- _What the exercise asks_: Would you transcribe the records word for word, please?

Records from a data source
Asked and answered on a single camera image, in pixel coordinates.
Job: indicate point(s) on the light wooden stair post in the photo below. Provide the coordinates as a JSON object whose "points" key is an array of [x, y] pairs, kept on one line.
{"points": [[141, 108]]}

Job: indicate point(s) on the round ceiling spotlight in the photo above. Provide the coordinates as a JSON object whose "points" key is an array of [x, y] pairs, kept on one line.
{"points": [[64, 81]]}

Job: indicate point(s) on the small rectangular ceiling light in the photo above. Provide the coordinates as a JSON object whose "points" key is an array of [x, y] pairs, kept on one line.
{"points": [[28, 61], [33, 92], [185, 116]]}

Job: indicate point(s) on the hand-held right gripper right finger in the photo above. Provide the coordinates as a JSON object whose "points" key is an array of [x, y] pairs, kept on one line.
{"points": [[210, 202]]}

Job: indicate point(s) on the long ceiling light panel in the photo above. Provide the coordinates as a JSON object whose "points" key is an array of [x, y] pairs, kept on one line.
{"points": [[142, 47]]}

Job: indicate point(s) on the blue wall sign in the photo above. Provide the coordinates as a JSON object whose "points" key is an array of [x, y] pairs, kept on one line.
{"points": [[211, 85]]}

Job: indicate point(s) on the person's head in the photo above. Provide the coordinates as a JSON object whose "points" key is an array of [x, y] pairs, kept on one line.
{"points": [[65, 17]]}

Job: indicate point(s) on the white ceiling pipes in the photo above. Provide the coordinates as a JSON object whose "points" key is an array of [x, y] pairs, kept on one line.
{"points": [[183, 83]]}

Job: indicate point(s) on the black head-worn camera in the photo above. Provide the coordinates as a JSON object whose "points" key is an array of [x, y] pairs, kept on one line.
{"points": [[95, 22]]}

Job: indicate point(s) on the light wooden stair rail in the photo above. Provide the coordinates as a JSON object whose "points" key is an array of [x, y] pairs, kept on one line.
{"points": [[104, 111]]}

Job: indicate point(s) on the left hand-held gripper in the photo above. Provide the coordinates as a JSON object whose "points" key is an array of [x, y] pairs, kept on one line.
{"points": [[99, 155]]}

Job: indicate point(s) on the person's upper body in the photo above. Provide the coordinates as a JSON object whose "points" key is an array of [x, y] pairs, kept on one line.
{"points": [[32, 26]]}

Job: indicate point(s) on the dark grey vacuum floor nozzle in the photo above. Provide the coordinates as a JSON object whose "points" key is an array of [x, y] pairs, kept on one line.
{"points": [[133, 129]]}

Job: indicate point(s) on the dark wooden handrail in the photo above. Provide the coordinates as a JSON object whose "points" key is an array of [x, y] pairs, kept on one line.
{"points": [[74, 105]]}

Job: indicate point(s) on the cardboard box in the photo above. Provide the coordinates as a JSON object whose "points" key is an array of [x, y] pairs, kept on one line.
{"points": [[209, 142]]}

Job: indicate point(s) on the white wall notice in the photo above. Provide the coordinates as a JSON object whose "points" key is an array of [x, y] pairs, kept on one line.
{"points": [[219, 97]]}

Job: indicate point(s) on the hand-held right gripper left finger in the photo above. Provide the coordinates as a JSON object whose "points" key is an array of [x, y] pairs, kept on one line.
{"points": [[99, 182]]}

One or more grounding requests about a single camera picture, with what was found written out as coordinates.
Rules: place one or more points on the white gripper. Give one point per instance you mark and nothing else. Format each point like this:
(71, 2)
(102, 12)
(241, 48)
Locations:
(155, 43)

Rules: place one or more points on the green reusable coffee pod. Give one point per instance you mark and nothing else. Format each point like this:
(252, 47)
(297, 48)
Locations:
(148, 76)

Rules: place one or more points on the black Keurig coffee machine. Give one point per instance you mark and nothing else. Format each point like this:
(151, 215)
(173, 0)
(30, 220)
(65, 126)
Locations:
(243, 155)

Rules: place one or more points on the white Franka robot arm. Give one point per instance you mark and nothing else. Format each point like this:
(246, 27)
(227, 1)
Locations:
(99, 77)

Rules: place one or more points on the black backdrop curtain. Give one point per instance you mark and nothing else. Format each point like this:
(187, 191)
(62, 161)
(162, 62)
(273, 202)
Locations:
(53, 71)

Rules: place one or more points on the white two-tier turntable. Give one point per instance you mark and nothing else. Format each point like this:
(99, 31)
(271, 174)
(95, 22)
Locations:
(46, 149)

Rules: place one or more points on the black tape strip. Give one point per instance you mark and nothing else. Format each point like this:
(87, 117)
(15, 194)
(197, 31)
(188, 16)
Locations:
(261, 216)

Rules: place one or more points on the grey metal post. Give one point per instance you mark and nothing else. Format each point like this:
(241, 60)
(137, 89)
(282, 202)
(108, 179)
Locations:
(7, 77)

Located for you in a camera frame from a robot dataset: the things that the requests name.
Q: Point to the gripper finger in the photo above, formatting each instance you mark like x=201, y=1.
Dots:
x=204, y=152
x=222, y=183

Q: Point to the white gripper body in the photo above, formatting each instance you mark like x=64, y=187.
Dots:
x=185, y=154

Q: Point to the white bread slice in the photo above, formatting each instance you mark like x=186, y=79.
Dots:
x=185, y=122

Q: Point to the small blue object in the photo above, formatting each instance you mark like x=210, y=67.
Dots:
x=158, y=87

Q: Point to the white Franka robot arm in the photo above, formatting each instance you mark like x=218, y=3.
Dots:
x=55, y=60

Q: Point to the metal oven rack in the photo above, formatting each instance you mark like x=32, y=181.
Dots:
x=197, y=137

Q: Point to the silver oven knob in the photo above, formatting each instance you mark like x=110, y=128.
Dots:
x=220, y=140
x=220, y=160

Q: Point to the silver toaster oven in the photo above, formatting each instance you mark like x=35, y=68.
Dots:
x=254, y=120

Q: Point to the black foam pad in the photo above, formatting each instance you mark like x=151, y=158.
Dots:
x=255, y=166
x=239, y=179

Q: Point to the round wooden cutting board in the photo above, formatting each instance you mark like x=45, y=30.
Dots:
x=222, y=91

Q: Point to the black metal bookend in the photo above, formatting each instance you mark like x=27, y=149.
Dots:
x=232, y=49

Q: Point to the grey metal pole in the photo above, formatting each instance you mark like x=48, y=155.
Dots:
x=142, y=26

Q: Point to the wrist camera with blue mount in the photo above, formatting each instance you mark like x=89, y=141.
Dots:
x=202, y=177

- _Response to the task_:
Asked and answered on a single camera image, in pixel coordinates.
Job: indicate point(s) on the light wooden stair post in the photo below. Provide the coordinates as a JSON object whose "points" key is an array of [x, y] pairs, kept on one line.
{"points": [[141, 108]]}

Job: indicate point(s) on the round ceiling spotlight in the photo above. Provide the coordinates as a JSON object whose "points" key is an array of [x, y] pairs, kept on one line.
{"points": [[64, 81]]}

Job: indicate point(s) on the small rectangular ceiling light in the photo above. Provide the coordinates as a JSON object whose "points" key is an array of [x, y] pairs, kept on one line.
{"points": [[28, 61], [33, 92], [185, 116]]}

Job: indicate point(s) on the hand-held right gripper right finger in the photo above. Provide the coordinates as a JSON object whose "points" key is an array of [x, y] pairs, kept on one line.
{"points": [[210, 202]]}

Job: indicate point(s) on the long ceiling light panel in the photo above. Provide the coordinates as a JSON object whose "points" key is an array of [x, y] pairs, kept on one line.
{"points": [[142, 47]]}

Job: indicate point(s) on the blue wall sign in the photo above. Provide the coordinates as a JSON object whose "points" key is an array of [x, y] pairs, kept on one line.
{"points": [[211, 85]]}

Job: indicate point(s) on the person's head in the photo above. Provide the coordinates as a JSON object whose "points" key is an array of [x, y] pairs, kept on one line.
{"points": [[65, 17]]}

Job: indicate point(s) on the white ceiling pipes in the photo above. Provide the coordinates as a JSON object whose "points" key is an array of [x, y] pairs, kept on one line.
{"points": [[183, 83]]}

Job: indicate point(s) on the black head-worn camera in the photo above. Provide the coordinates as a JSON object whose "points" key is an array of [x, y] pairs, kept on one line.
{"points": [[95, 22]]}

Job: indicate point(s) on the light wooden stair rail in the photo above. Provide the coordinates as a JSON object whose "points" key is an array of [x, y] pairs, kept on one line.
{"points": [[104, 111]]}

Job: indicate point(s) on the left hand-held gripper in the photo above. Provide the coordinates as a JSON object whose "points" key is an array of [x, y] pairs, kept on one line.
{"points": [[99, 155]]}

Job: indicate point(s) on the person's upper body in the photo above. Provide the coordinates as a JSON object whose "points" key is an array of [x, y] pairs, kept on one line.
{"points": [[32, 26]]}

Job: indicate point(s) on the dark grey vacuum floor nozzle in the photo above. Provide the coordinates as a JSON object whose "points" key is an array of [x, y] pairs, kept on one line.
{"points": [[133, 129]]}

Job: indicate point(s) on the dark wooden handrail in the photo above. Provide the coordinates as a JSON object whose "points" key is an array of [x, y] pairs, kept on one line.
{"points": [[74, 105]]}

Job: indicate point(s) on the cardboard box in the photo above. Provide the coordinates as a JSON object whose "points" key is an array of [x, y] pairs, kept on one line.
{"points": [[209, 142]]}

Job: indicate point(s) on the white wall notice in the photo above. Provide the coordinates as a JSON object whose "points" key is an array of [x, y] pairs, kept on one line.
{"points": [[219, 97]]}

Job: indicate point(s) on the hand-held right gripper left finger in the photo above. Provide the coordinates as a JSON object whose "points" key is an array of [x, y] pairs, kept on one line.
{"points": [[99, 182]]}

One or more grounding requests about a single camera picture, with what was found written out as coordinates.
Rules: place one or more points on the white gripper. Give one point per instance you mark and nothing else. Format each point like this:
(71, 2)
(102, 12)
(241, 48)
Locations:
(155, 43)

Rules: place one or more points on the green reusable coffee pod. Give one point per instance you mark and nothing else. Format each point like this:
(252, 47)
(297, 48)
Locations:
(148, 76)

Rules: place one or more points on the black Keurig coffee machine. Give one point per instance you mark and nothing else. Format each point like this:
(151, 215)
(173, 0)
(30, 220)
(65, 126)
Locations:
(243, 155)

Rules: place one or more points on the white Franka robot arm. Give one point per instance you mark and nothing else. Format each point like this:
(246, 27)
(227, 1)
Locations:
(99, 77)

Rules: place one or more points on the black backdrop curtain. Give one point per instance you mark and nothing else. Format each point like this:
(187, 191)
(62, 161)
(162, 62)
(273, 202)
Locations:
(53, 71)

Rules: place one or more points on the white two-tier turntable. Give one point per instance you mark and nothing else. Format each point like this:
(99, 31)
(271, 174)
(95, 22)
Locations:
(46, 149)

Rules: place one or more points on the black tape strip. Give one point per instance you mark and nothing else. Format each point like this:
(87, 117)
(15, 194)
(197, 31)
(188, 16)
Locations:
(261, 216)

Rules: place one or more points on the grey metal post. Give one point per instance you mark and nothing else. Format each point like this:
(241, 60)
(137, 89)
(282, 202)
(108, 179)
Locations:
(7, 77)

Located for you in a camera frame from a robot dataset: the things that the requests name.
Q: Point to the gripper finger in the photo above, formatting each instance you mark like x=201, y=1.
Dots:
x=204, y=152
x=222, y=183

Q: Point to the white gripper body in the photo above, formatting each instance you mark like x=64, y=187.
Dots:
x=185, y=154

Q: Point to the white bread slice in the photo above, formatting each instance you mark like x=186, y=79.
Dots:
x=185, y=122

Q: Point to the small blue object in the photo above, formatting each instance you mark like x=210, y=67.
Dots:
x=158, y=87

Q: Point to the white Franka robot arm in the photo above, formatting each instance you mark like x=218, y=3.
Dots:
x=55, y=60

Q: Point to the metal oven rack in the photo above, formatting each instance you mark like x=32, y=181.
Dots:
x=197, y=137

Q: Point to the silver oven knob in the photo above, formatting each instance you mark like x=110, y=128.
Dots:
x=220, y=140
x=220, y=160

Q: Point to the silver toaster oven in the photo above, formatting each instance you mark like x=35, y=68.
Dots:
x=254, y=120

Q: Point to the black foam pad in the photo above, formatting each instance you mark like x=151, y=158.
Dots:
x=255, y=166
x=239, y=179

Q: Point to the round wooden cutting board in the photo above, formatting each instance you mark like x=45, y=30.
Dots:
x=222, y=91

Q: Point to the black metal bookend in the photo above, formatting each instance you mark like x=27, y=149.
Dots:
x=232, y=49

Q: Point to the grey metal pole in the photo above, formatting each instance you mark like x=48, y=155.
Dots:
x=142, y=26

Q: Point to the wrist camera with blue mount in the photo above, formatting each instance you mark like x=89, y=141.
Dots:
x=202, y=177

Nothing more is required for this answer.